I was rereading
this post just now because it was linked on Tumblr and I realized, not for the first time, that I have never identified as transsexual even though according to most people’s definitions, I fit it. I was assigned female at birth, lived as female for the first 21 years of my life, but identify as male and am taking hormones (and eventually will have surgery) to help both physical and social dysphoria.
I can’t place why I don’t use that word for myself. I just call myself a trans guy and that’s been my term for as long as I’ve been questioning myself and living as myself instead of who I was born as. Maybe it’s because I coped for years by detaching myself from my body and thinking about its specifics as little as possible. Maybe it’s because I didn’t have particularly strong physical dysphoria at first because of that.

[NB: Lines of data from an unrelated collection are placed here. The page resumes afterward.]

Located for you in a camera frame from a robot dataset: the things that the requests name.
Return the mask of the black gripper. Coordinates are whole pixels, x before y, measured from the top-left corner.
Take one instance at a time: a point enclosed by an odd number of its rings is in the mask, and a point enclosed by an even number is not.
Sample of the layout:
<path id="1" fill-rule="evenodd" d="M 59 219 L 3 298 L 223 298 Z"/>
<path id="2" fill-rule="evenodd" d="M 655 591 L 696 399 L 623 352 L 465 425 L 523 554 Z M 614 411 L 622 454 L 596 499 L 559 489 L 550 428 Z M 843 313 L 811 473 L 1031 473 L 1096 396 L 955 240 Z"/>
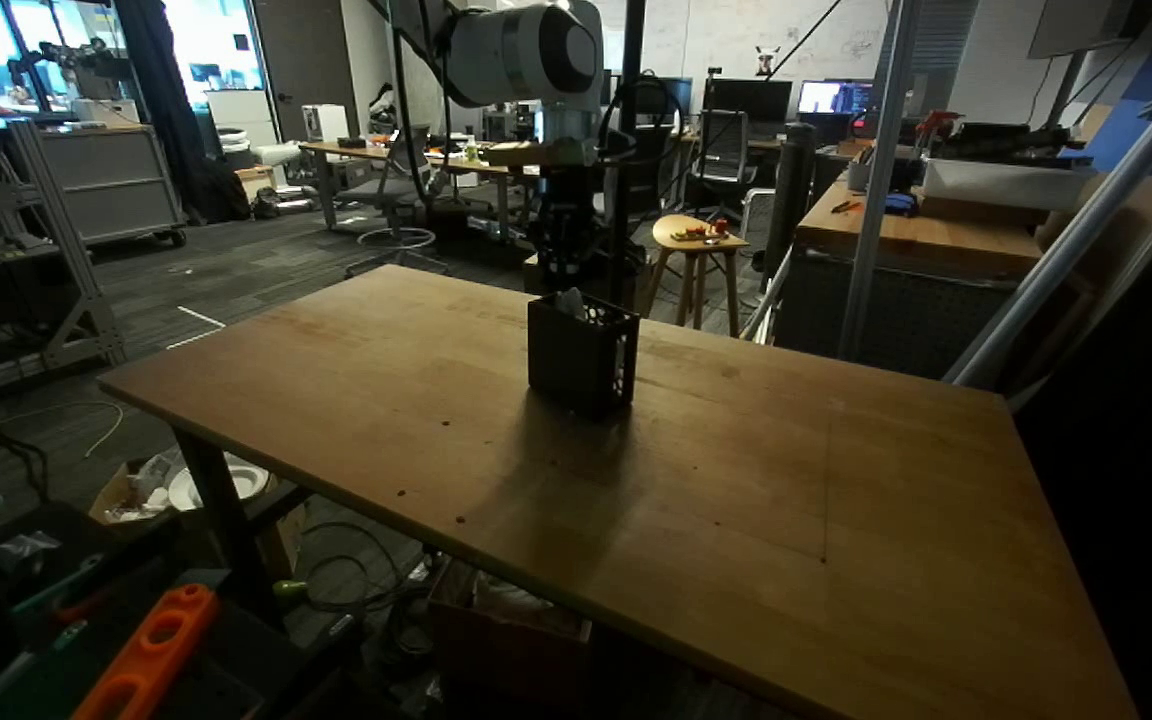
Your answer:
<path id="1" fill-rule="evenodd" d="M 559 161 L 542 168 L 542 210 L 531 219 L 531 248 L 542 260 L 542 293 L 592 288 L 614 269 L 608 225 L 596 210 L 604 168 Z"/>

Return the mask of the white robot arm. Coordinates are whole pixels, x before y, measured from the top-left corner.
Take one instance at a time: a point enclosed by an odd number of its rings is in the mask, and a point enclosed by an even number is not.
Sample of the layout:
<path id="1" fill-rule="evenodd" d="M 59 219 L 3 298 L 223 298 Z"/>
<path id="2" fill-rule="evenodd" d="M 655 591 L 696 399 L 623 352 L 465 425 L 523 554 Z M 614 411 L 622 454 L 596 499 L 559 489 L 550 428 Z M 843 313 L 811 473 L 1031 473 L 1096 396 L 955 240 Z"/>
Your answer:
<path id="1" fill-rule="evenodd" d="M 536 98 L 544 177 L 531 248 L 544 297 L 587 297 L 604 269 L 592 194 L 604 179 L 604 37 L 587 0 L 465 9 L 459 0 L 368 0 L 465 107 Z"/>

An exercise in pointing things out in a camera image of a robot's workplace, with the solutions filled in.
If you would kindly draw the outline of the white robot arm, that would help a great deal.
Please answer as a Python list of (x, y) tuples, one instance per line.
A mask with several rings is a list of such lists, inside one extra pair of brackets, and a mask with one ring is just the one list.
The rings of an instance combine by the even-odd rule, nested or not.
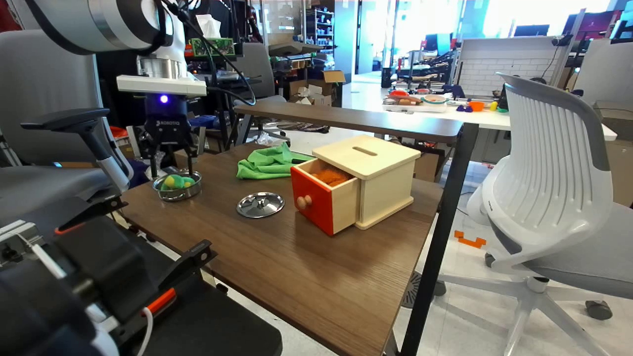
[(129, 94), (168, 96), (184, 107), (186, 98), (204, 98), (206, 84), (186, 68), (188, 16), (176, 0), (10, 0), (18, 22), (40, 28), (72, 54), (135, 52), (137, 74), (119, 76)]

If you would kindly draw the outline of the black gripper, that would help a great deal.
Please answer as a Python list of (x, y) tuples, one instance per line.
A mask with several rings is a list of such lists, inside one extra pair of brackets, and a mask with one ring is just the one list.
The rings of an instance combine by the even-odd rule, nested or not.
[(184, 151), (188, 177), (196, 177), (192, 127), (184, 96), (151, 94), (145, 98), (145, 133), (151, 153), (151, 175), (161, 177), (163, 153)]

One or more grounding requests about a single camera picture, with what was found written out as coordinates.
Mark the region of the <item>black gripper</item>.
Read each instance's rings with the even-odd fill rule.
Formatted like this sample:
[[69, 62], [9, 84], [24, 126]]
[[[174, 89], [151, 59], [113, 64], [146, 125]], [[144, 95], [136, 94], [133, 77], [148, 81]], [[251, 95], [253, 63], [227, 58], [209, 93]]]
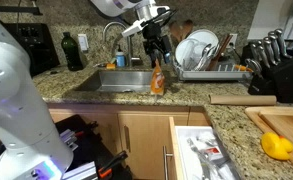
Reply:
[[151, 22], [143, 30], [143, 46], [145, 53], [150, 57], [151, 67], [156, 66], [159, 54], [159, 64], [168, 64], [171, 59], [171, 44], [167, 35], [162, 35], [161, 26]]

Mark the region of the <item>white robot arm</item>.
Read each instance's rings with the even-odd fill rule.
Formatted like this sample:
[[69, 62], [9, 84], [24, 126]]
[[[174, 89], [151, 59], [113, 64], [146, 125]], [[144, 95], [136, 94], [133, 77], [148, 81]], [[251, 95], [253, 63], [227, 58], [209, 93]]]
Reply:
[[28, 52], [0, 22], [0, 180], [62, 180], [74, 154], [30, 75]]

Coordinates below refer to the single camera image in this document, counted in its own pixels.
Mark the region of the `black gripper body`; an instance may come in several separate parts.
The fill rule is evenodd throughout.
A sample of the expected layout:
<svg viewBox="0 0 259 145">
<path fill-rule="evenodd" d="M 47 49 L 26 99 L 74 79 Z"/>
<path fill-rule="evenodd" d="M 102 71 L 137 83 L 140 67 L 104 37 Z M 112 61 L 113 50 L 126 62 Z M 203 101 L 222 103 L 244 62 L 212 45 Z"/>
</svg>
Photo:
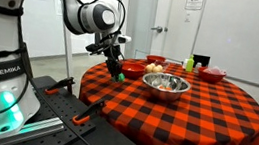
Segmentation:
<svg viewBox="0 0 259 145">
<path fill-rule="evenodd" d="M 108 68 L 112 68 L 114 70 L 121 69 L 121 62 L 118 57 L 121 55 L 120 46 L 119 45 L 108 45 L 108 44 L 90 44 L 85 47 L 90 54 L 104 54 L 107 57 L 106 65 Z"/>
</svg>

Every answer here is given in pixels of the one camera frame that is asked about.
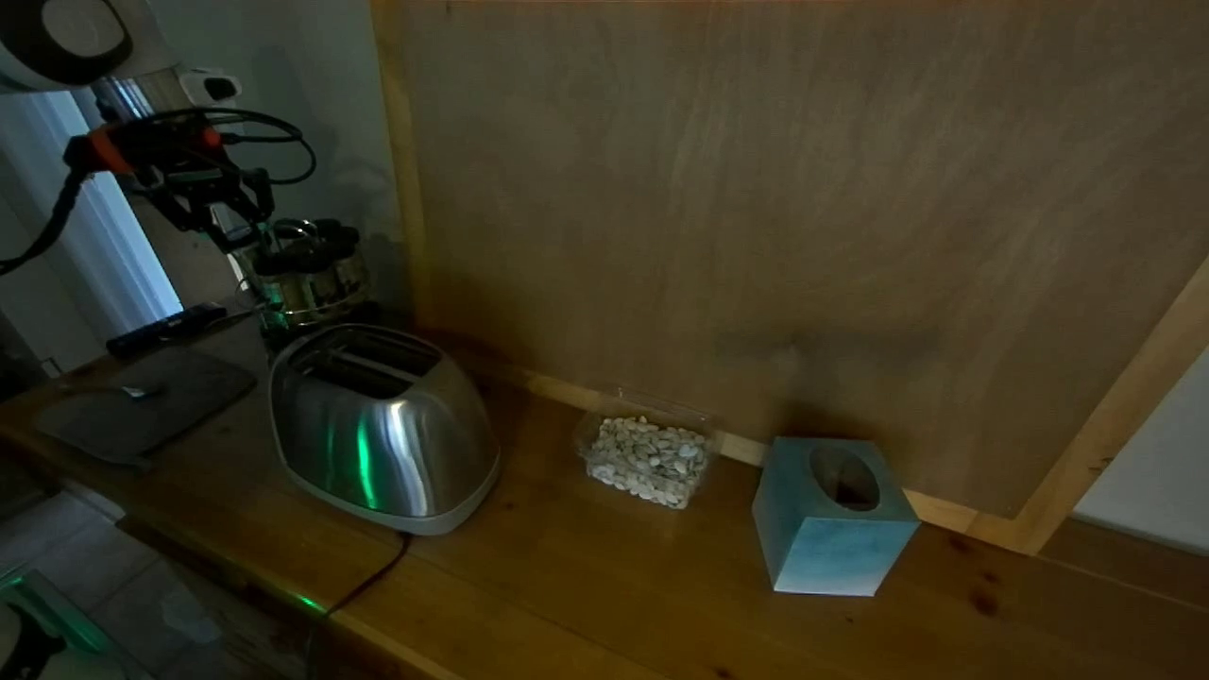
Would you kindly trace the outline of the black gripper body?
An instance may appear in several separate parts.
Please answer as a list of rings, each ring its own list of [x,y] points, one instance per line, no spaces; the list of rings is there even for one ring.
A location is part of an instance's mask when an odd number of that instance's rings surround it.
[[[265,223],[277,208],[265,170],[243,170],[211,108],[165,108],[70,136],[65,164],[75,179],[118,175],[178,229],[217,235],[211,208]]]

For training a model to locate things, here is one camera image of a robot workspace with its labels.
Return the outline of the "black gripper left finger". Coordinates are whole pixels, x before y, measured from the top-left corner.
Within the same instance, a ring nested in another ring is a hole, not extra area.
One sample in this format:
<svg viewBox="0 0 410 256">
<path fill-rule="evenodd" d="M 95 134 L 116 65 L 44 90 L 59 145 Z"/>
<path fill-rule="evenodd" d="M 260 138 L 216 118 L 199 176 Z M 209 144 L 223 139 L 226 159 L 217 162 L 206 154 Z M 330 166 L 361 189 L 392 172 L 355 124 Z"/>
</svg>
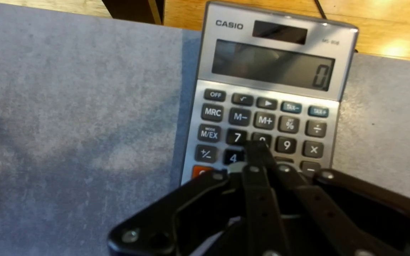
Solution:
<svg viewBox="0 0 410 256">
<path fill-rule="evenodd" d="M 288 245 L 280 219 L 276 193 L 267 171 L 271 162 L 264 142 L 244 146 L 246 165 L 241 169 L 244 192 L 244 220 L 250 256 L 287 256 Z"/>
</svg>

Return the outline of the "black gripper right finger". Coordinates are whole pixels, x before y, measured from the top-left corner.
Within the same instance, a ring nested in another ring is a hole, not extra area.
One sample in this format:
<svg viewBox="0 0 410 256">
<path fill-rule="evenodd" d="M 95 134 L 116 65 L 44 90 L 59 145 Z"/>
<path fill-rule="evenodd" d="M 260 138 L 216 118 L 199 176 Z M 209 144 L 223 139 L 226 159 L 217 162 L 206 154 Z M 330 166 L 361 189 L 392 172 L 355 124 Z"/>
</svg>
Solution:
<svg viewBox="0 0 410 256">
<path fill-rule="evenodd" d="M 281 186 L 281 209 L 308 218 L 337 256 L 400 256 L 381 240 L 363 232 L 317 185 L 308 183 L 293 166 L 274 171 Z"/>
</svg>

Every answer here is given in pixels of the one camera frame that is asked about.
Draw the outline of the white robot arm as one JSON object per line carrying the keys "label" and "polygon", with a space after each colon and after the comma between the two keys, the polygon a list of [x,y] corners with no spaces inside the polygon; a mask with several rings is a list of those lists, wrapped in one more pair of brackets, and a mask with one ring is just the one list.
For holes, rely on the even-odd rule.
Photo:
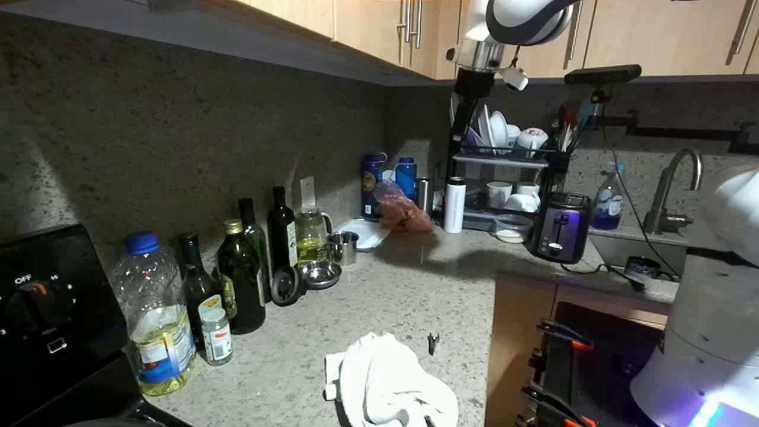
{"label": "white robot arm", "polygon": [[759,427],[759,171],[703,209],[722,249],[685,249],[664,340],[632,396],[654,427]]}

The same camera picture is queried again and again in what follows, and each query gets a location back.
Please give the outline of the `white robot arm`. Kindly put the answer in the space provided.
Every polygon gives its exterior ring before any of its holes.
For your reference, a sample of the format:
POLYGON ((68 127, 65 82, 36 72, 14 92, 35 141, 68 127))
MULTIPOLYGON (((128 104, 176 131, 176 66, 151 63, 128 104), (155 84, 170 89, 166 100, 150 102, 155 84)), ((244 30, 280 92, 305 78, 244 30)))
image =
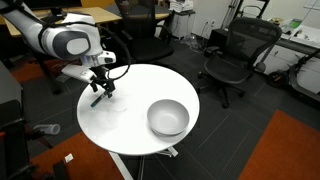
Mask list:
POLYGON ((91 15, 68 13, 61 23, 46 23, 36 17, 23 0, 0 0, 0 12, 34 51, 66 61, 81 60, 81 65, 65 66, 63 74, 89 83, 94 92, 100 85, 105 89, 102 97, 112 96, 113 79, 106 78, 103 65, 115 63, 116 56, 102 48, 99 30, 91 15))

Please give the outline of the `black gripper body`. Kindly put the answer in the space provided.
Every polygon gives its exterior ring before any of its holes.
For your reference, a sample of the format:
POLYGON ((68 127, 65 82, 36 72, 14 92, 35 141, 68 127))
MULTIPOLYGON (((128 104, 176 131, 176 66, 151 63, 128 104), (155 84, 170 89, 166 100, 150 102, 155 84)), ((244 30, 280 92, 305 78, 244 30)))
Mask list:
POLYGON ((114 82, 106 78, 107 69, 104 66, 91 67, 90 70, 95 74, 91 83, 100 85, 105 90, 111 89, 112 92, 115 90, 114 82))

And maybe it’s because I subscribe to the school of thought that says a body is whatever the mind inside it calls itself. Men have male bodies, whatever anatomy a given person has. Women have female bodies, whatever anatomy a given person has. Nonbinary people have nonbinary bodies. And so on and so forth.
Another part that I’m not quite as happy to admit is that I tend to associate the term transsexual with people who completely fit the established binary and associated sexuality, presentation, and the like. And that’s just not me. I’m queer and have femme tendencies - I might want to act like a knight in shining armor, but that doesn’t mean I have to look like one or only end up with cis women like the stereotype goes.
So I’m a transgender guy, a boy in the making, a constantly changing prototype. And I don’t know how to explain this to people who ask me to explain the difference between transgender and transsexual. It’s not like I can link them to Ira’s guide when it’s face to face.
Hopefully this makes sense. I’m babbling because it’s getting late and I’m on pain meds while doctors try to figure out what’s wrong with it. But I'll talk more about that another time.
Apologies to those who saw this on my Tumblr too, I felt like crossposting.